One of the concerns I've seen expressed around and about, both by apologists for traditional publishers and by proud-to-be-indie authors, is that Amazon could create a monopoly on books. The concern is that Barnes & Noble will go down the toilet, and the major publishers will follow, and the only one left standing will be Amazon.
I don't doubt that Amazon would create a monopoly on books if it could--any company (really, any person) would love to have a monopoly on anything at all. If you have a real, honest-to-God, Ma Bell-style monopoly, you are in Fat City. You don't have to spend money on research and development, or customer service, or new infrastructure, or technology. You don't have to keep up with the times, keep clients happy, or hustle in any way. You are at that spot on the supply curve where everybody wants to be. That's why we have to have antitrust laws, and that's why they have to be enforced--monopolies are just too tempting.
But is it possible for Amazon to create a monopoly? Keep in mind that there's a huge difference between dominating a market and having a monopoly. You could control 90% of a particular market and not have a monopoly. If everybody buys a GM car because GM makes the cars everybody wants to buy, that's market domination. If everybody buys a GM car because if you buy another kind of car, the police come to your house and shoot you in the head, that's a monopoly. The same is true if gentler forms of coercion are used: If you buy a non-GM car and cannot buy fuel for it because GM owns all the gas stations, then you are facing a monopoly.

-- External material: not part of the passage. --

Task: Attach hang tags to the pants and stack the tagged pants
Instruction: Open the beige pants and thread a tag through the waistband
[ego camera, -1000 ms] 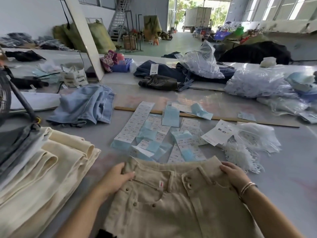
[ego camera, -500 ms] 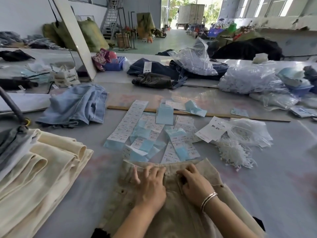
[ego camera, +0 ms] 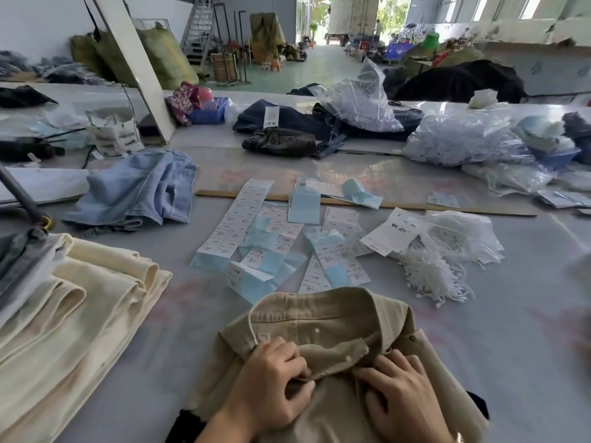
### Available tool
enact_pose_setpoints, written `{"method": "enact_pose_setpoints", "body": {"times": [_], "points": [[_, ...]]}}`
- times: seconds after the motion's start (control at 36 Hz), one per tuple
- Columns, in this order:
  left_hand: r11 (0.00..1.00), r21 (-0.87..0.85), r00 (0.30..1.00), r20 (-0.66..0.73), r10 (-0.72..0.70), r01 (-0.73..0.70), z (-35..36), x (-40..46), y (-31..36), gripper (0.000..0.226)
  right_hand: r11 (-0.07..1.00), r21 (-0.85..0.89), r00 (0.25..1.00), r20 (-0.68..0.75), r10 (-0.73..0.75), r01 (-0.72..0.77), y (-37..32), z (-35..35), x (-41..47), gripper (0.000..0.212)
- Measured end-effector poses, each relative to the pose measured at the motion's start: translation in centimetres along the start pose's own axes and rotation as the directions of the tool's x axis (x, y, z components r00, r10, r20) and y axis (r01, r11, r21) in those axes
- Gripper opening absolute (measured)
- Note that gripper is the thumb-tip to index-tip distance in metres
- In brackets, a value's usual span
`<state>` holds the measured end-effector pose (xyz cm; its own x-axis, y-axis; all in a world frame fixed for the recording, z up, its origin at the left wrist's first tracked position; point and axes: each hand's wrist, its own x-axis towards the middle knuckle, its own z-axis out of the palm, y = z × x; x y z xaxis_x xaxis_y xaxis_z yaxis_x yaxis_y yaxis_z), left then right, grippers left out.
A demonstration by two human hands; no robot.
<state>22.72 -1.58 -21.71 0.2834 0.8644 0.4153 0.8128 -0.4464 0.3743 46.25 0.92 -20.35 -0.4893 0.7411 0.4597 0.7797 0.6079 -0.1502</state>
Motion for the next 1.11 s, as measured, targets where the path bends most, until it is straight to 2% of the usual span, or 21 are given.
{"method": "enact_pose_setpoints", "body": {"times": [0.11, 0.19, 0.28, 0.36, 0.39, 0.44, 0.5, 0.53, 0.56, 0.58, 0.61, 0.67, 0.75, 0.81, 0.83, 0.89, 0.94, 1.0, 1.06, 1.11], "points": [[0.993, 0.066, 0.995, -0.041, 0.096, -0.093, 0.1, 0.1, 0.1, 0.015, 0.986, 0.158, 0.996, -0.048, 0.070, -0.062, -0.9, -1.1, 1.6, 0.015], [0.984, 0.112, 0.988, -0.055, 0.144, -0.137, 0.1, 0.1, 0.2, 0.016, 0.960, 0.245, 0.981, -0.100, 0.164, -0.136, -1.8, -2.1, 4.1, 0.015], [0.982, 0.122, 0.985, -0.071, 0.155, -0.146, 0.0, 0.0, 0.3, 0.019, 0.959, 0.231, 0.975, -0.107, 0.193, -0.164, -2.8, -2.0, 7.1, 0.010], [0.980, 0.126, 0.984, -0.069, 0.161, -0.152, 0.0, -0.1, 0.2, 0.021, 0.970, 0.053, 0.971, 0.052, 0.233, -0.236, -2.9, -1.5, 10.1, 0.036], [0.980, 0.126, 0.984, -0.068, 0.164, -0.154, 0.0, -0.2, 0.2, 0.021, 0.947, -0.029, 0.934, 0.158, 0.319, -0.319, -2.3, -1.5, 10.9, 0.050], [0.979, 0.125, 0.983, -0.074, 0.169, -0.159, 0.1, -0.2, 0.2, 0.020, 0.840, -0.198, 0.763, 0.352, 0.542, -0.505, -0.2, -1.7, 11.8, 0.068], [0.980, 0.124, 0.983, -0.074, 0.167, -0.157, 0.2, -0.2, 0.2, 0.020, 0.773, -0.266, 0.619, 0.474, 0.626, -0.576, 1.6, -2.0, 11.5, 0.051], [0.980, 0.125, 0.984, -0.071, 0.164, -0.154, 0.2, -0.2, 0.3, 0.020, 0.773, -0.224, 0.606, 0.508, 0.612, -0.593, 2.3, -2.2, 11.1, 0.035], [0.980, 0.129, 0.985, -0.067, 0.158, -0.148, 0.2, -0.1, 0.3, 0.020, 0.764, -0.127, 0.623, 0.501, 0.600, -0.633, 3.0, -2.3, 10.6, 0.020], [0.981, 0.136, 0.987, -0.062, 0.150, -0.141, 0.2, -0.1, 0.3, 0.020, 0.716, 0.017, 0.632, 0.485, 0.605, -0.698, 3.7, -2.5, 10.1, 0.017], [0.981, 0.144, 0.988, -0.061, 0.143, -0.133, 0.2, -0.1, 0.3, 0.021, 0.608, 0.207, 0.622, 0.476, 0.622, -0.767, 4.0, -2.7, 9.4, 0.023], [0.983, 0.150, 0.991, -0.067, 0.118, -0.107, 0.1, 0.0, 0.5, 0.025, 0.317, 0.533, 0.586, 0.469, 0.661, -0.784, 4.2, -3.3, 8.5, 0.028], [0.998, 0.066, 0.992, -0.126, 0.018, -0.010, -0.4, 1.2, 1.6, 0.032, -0.004, 0.730, 0.545, 0.514, 0.663, -0.684, 2.9, -3.5, 7.3, 0.024], [0.993, -0.068, 0.973, -0.205, -0.107, 0.095, -0.9, 2.9, 2.8, 0.027, -0.238, 0.790, 0.530, 0.568, 0.629, -0.565, 1.9, -3.2, 6.9, 0.023], [0.981, -0.141, 0.956, -0.241, -0.167, 0.136, -1.1, 3.7, 3.4, 0.022, -0.312, 0.800, 0.531, 0.581, 0.617, -0.512, 1.5, -3.0, 6.9, 0.023], [0.957, -0.252, 0.942, -0.265, -0.209, 0.141, -1.1, 5.1, 4.4, 0.017, -0.380, 0.805, 0.556, 0.591, 0.584, -0.456, 0.8, -2.5, 6.9, 0.024], [0.946, -0.299, 0.964, -0.193, -0.185, 0.122, -0.5, 5.5, 5.2, 0.029, -0.414, 0.806, 0.594, 0.591, 0.545, -0.423, 0.3, -2.0, 7.2, 0.026], [0.970, -0.228, 0.984, -0.132, -0.121, 0.089, 0.6, 4.8, 5.6, 0.031, -0.413, 0.821, 0.639, 0.568, 0.519, -0.394, 0.0, -1.7, 7.7, 0.030], [0.993, -0.116, 0.992, -0.127, -0.024, 0.009, 1.8, 3.6, 5.6, 0.023, -0.410, 0.834, 0.668, 0.544, 0.508, -0.368, 0.0, -1.5, 8.2, 0.032], [0.995, 0.004, 0.986, -0.132, 0.098, -0.098, 2.8, 2.5, 5.4, 0.016, -0.438, 0.818, 0.626, 0.570, 0.531, -0.374, 0.1, -1.4, 8.9, 0.032]]}}
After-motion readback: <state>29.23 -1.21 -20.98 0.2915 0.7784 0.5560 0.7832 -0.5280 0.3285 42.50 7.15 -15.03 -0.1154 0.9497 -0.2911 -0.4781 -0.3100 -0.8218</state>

Right now, Amazon is selling the majority of e-books, and a number of authors are making their titles exclusive to Amazon, because Amazon does a better job selling indie titles than other Web sites. It might be fair to say that Amazon currently dominates the indie e-book market; it's certainly fair to say they are a major player.
But could they create a monopoly on books? Now, I have argued that Amazon poses no special threat to indie bookstores, but let's say I'm totally wrong. E-books get so fully adopted that you can't give your paper copies away, brick-and-mortar bookstores have nothing to sell, and they all go under--every last one.
On the Web, there is Amazon and...oh, there's Barnes & Noble and Smashwords and Google Books and the Sony Reader store and Kobo and the iBookstore. Oops.
Not a monopoly.
No, you say, Barnes & Noble is going down! Well, OK, that leaves Smashwords and Google Books and the Sony Reader store and Kobo and the iBookstore.
Not a monopoly.
Plus, I could sell e-books from this Web site. You could sell e-books from your Web site. People kick up this huge fuss over Amazon's proprietary system of Mobi files and Kindle readers, but I can and do make my own Mobi files, I could sell them here if I wanted to, and Smashwords certainly sells them. It may be more convenient for someone to buy Mobi files for their Kindle on Amazon, but they don't have to.
Where are the barriers to entry into this market? You don't have to build your own bookstore chain; you don't even have to tangle with Ingram. Look at Smashwords, a company that began operations all of four years ago. They're not some huge corporate entity with phenomenally deep pockets--Mark Coker describes the company's financial backers as "me, me and me." And yet, there they are, reportedly profitable and also a major player in indie e-books.
How could Amazon create a monopoly? They could try underpricing everybody, selling books at a loss, and that might work...for a little bit. Drive Smashwords under, though, and another will take its place, because the barriers to entry are not that high and there's money to be made off indies.
Amazon could also turn on authors, demanding exclusivity and offering increasingly-crappy royalties in exchange. That would require them to believe that people buy books on Amazon because they're on Amazon--not because they're written by an author the reader likes. The problem with that strategy is that the authors could always say, "Screw you!" and offer their books elsewhere. That's actually kind of what the traditional publishers are doing right now, and I think that strategy would work for Amazon just as well as it's working for them.
The change to self-publishing and e-publishing isn't a simple exchange, where you swap one group of corporate overlords for another. It is a completely different ecosystem. It is technology at its most disruptive.